Using the HAProxy configuration from the official documentation
listen tidb-cluster # Configure database load balancing.
bind 0.0.0.0:3306 # Floating IP and listening port.
mode tcp # HAProxy should use the 4th layer transport layer.
balance leastconn # The server with the fewest connections receives the connection first. leastconn is recommended for long-session services such as LDAP, SQL, TSE, etc., rather than short-session protocols like HTTP. This algorithm is dynamic, and the server weight will be adjusted during operation for slow-starting servers.
server tidb-1 192.168.1.2:4000 check inter 2000 rise 2 fall 3 # Check port 4000, with a check frequency of once every 2000 milliseconds. If 2 checks are successful, the server is considered available; if 3 checks fail, the server is considered unavailable.

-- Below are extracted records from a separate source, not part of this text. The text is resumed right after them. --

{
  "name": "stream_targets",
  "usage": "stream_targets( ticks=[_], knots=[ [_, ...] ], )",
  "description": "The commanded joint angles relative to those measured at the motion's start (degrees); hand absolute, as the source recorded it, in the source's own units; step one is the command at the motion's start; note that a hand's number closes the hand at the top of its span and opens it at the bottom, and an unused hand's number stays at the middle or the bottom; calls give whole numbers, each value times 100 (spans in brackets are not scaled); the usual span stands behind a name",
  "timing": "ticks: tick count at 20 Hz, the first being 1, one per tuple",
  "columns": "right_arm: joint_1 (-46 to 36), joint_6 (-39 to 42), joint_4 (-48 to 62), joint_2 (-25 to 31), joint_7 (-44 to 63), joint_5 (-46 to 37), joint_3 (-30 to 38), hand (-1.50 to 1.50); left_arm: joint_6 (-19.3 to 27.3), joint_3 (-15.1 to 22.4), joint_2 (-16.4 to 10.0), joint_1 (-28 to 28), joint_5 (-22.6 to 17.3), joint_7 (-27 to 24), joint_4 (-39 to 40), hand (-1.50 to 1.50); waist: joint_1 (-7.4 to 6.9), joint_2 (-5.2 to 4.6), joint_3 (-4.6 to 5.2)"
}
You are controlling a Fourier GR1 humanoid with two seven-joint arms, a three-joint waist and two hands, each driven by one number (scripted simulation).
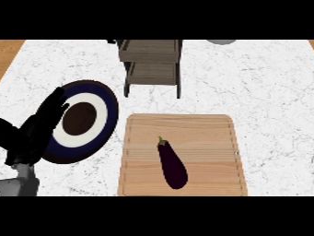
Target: Pick the cupcake from the cutting board and place it in the tiered basket
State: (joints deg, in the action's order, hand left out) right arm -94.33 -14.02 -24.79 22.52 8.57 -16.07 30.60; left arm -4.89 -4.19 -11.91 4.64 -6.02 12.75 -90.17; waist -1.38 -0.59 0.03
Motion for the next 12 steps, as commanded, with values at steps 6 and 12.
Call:
stream_targets(
  ticks=[6,12],
  knots=[
    [314,1064,330,1604,-228,285,321,-150,-111,-61,-49,-109,-94,43,-234,0,-85,-22,-4],
    [777,1816,603,2222,-740,469,473,-150,-19,6,37,138,64,60,118,0,-63,-45,-7]
  ],
)
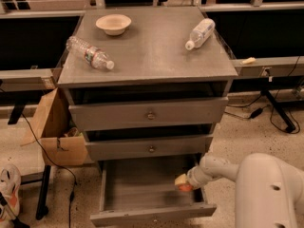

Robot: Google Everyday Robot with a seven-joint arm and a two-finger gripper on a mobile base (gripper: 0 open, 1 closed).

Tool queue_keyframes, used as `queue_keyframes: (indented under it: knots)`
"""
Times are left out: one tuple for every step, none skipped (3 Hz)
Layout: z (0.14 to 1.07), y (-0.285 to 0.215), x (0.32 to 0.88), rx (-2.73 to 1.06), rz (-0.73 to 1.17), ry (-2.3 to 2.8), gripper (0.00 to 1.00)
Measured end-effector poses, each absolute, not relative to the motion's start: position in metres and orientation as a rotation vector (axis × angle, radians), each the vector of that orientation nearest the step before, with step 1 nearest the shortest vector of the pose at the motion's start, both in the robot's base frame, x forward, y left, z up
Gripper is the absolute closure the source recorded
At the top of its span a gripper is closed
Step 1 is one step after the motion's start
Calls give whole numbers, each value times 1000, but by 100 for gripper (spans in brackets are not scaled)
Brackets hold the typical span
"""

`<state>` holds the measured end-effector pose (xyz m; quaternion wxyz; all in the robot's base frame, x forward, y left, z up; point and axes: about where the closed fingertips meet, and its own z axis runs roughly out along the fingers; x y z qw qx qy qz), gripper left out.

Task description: Pick apple from bottom drawer and place on counter

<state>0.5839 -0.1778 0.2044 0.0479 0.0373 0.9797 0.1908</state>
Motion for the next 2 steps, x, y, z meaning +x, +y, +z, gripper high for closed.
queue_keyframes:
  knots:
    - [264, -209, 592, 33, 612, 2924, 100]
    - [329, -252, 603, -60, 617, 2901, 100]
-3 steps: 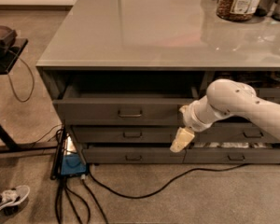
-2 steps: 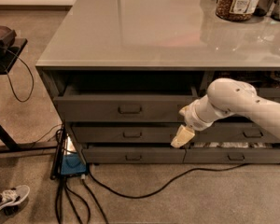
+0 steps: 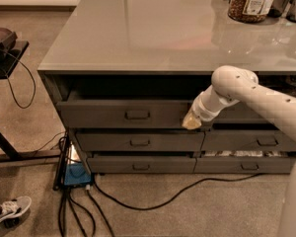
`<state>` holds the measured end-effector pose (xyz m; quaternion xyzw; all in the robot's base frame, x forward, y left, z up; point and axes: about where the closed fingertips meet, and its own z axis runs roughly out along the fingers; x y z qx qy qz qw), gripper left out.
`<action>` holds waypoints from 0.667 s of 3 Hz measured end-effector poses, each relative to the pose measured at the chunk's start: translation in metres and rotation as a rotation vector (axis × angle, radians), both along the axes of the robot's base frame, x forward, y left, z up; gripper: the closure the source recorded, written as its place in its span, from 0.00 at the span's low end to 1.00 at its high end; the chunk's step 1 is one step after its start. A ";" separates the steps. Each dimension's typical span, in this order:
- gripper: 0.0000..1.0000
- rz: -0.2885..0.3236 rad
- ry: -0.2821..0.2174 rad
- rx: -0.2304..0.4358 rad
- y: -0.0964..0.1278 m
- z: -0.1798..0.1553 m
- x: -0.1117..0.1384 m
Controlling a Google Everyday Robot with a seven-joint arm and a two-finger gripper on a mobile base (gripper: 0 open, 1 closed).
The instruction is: Close top drawer
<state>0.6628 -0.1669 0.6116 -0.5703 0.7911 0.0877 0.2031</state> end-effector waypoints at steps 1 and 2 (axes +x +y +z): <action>0.87 -0.001 0.000 -0.001 0.000 0.000 0.000; 1.00 -0.033 -0.075 0.006 0.002 0.007 0.007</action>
Offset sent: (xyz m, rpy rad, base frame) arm 0.0391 0.0044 0.0525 0.0354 -0.4461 -0.1954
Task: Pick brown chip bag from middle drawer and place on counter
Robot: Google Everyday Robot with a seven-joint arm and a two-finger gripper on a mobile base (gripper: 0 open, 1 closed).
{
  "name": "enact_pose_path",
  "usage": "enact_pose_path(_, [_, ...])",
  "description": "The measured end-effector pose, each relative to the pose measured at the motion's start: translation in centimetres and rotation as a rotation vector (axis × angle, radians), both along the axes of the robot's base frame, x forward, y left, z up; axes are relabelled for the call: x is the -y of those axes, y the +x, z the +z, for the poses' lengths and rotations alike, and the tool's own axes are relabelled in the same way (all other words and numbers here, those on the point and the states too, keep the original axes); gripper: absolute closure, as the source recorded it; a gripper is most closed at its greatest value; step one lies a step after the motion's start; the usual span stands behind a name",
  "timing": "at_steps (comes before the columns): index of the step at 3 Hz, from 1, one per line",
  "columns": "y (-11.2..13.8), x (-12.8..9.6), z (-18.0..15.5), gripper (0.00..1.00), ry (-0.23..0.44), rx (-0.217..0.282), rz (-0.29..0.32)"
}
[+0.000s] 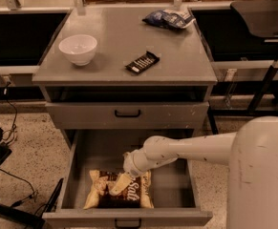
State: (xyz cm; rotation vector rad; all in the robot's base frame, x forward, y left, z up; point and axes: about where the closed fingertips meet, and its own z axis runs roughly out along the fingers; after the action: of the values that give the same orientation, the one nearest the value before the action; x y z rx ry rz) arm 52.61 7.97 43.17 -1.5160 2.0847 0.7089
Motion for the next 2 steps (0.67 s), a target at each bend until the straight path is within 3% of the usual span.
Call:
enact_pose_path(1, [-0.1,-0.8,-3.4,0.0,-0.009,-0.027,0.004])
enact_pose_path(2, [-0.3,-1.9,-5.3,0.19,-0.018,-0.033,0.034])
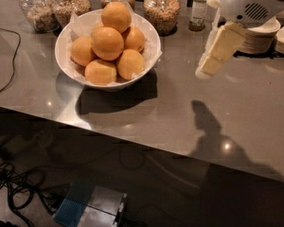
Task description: Pick orange from white bowl
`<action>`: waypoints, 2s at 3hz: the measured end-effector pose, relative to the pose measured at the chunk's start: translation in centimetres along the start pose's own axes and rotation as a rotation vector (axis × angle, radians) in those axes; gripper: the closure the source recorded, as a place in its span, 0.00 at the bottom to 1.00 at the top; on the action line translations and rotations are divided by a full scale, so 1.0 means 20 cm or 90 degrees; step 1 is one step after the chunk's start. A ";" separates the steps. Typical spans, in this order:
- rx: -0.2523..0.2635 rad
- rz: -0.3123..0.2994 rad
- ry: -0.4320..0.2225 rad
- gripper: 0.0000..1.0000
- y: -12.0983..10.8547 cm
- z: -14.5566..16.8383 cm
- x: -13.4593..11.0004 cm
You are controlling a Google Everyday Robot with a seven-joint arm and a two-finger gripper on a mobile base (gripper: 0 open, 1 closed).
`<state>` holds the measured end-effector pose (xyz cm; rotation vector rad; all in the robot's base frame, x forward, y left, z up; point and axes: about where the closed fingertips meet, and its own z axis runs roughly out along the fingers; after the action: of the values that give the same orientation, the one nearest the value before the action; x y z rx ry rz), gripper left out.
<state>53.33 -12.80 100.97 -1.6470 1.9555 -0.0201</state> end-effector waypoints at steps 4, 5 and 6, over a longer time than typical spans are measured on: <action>-0.094 0.032 -0.311 0.00 -0.13 0.02 -0.87; -0.052 0.097 -0.298 0.00 -0.20 0.11 -1.04; -0.027 0.162 -0.260 0.00 -0.26 0.31 -1.10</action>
Offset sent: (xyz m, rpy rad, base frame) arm 0.0243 0.1224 0.0614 0.4586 0.0369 0.3478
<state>62.27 8.18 106.78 -1.2907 1.8347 0.4250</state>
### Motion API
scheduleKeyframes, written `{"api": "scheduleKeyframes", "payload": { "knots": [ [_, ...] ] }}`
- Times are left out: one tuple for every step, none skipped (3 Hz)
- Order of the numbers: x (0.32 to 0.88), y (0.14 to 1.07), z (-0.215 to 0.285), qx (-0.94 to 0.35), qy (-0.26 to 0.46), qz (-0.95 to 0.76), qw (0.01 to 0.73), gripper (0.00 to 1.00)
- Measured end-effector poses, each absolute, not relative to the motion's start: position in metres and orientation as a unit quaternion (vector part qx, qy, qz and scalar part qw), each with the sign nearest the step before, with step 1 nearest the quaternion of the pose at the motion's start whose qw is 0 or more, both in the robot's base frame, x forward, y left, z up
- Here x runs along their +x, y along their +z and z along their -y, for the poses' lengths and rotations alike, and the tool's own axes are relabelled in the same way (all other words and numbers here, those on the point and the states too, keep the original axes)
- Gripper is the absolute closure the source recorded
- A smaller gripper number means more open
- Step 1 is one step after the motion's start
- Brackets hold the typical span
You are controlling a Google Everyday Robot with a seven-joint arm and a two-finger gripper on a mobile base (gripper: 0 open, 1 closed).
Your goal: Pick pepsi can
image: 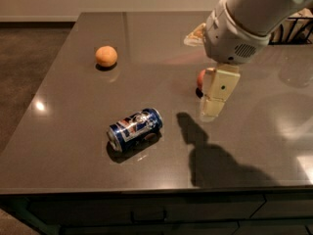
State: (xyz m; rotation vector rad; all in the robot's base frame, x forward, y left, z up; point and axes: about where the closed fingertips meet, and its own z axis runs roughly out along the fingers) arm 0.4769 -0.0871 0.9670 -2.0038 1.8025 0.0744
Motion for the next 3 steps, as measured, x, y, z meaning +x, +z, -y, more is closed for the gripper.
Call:
{"api": "scheduleKeyframes", "payload": {
  "knots": [
    [0.474,0.950,0.043,-0.772,0.035,-0.601,0.204,0.00],
    [0.466,0.926,0.011,-0.814,0.038,-0.552,0.176,0.00],
    [0.457,0.900,-0.012,-0.846,0.040,-0.511,0.146,0.00]
  ]
}}
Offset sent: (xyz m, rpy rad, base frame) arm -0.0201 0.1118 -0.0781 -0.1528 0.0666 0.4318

server tidb-2 192.168.1.3:4000 check inter 2000 rise 2 fall 3
But from the execution plan of your SQL, it doesn’t seem to have any major issues. On which TiDB server did you execute this? You can find a slow SQL from the dashboard and then execute it on both TiDB servers separately to see if it’s a problem with the TiDB server.
There are other issues as well but they only occur occasionally. After restarting one of the tp999 over 2s alarms, the situation has somewhat improved.
Could you provide a more complete execution info of the business SQL’s execution plan? Then check if there is any significant time consumption in the coprocessor reads and transactions under the dashboard. Also, ensure that the statistics of your TiDB cluster are up-to-date and try executing analyze.
If it only happens occasionally, is it possible that it is caused by a sudden spike in traffic, creating a hotspot? You can analyze the pattern, check the specific business scenarios where the SQL is used, and conduct a detailed analysis.